• **The task**
Your task is to retype, exactly and with nothing else, every line from the one containing "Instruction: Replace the" to the end of the listing.

/---

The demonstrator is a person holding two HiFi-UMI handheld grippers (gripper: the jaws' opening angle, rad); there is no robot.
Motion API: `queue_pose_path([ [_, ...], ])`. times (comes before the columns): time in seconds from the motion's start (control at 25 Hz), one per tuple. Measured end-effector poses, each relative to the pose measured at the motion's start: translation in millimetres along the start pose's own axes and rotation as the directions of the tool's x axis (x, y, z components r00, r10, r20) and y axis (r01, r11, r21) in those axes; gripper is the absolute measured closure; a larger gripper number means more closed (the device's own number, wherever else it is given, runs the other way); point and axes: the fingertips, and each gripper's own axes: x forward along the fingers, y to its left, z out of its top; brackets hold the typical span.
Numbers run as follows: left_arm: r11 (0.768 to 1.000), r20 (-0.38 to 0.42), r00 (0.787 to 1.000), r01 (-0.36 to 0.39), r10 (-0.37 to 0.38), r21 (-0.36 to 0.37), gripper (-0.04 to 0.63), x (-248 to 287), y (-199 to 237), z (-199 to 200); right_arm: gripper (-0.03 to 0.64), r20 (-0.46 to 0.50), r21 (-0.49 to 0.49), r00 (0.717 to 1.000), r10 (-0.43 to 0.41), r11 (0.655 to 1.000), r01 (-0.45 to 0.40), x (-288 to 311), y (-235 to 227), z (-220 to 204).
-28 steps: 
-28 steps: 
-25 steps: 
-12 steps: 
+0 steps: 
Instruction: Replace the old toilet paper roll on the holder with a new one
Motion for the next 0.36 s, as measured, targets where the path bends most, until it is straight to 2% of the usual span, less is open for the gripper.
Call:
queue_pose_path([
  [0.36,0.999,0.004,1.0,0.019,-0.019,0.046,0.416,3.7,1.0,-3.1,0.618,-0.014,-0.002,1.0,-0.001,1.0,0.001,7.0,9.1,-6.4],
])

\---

• **Response to the exercise**
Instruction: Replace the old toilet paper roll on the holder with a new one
Motion for the next 0.36 s, as measured, targets where the path bends most, until it is straight to 2% of the usual span, less is open for the gripper.
Call:
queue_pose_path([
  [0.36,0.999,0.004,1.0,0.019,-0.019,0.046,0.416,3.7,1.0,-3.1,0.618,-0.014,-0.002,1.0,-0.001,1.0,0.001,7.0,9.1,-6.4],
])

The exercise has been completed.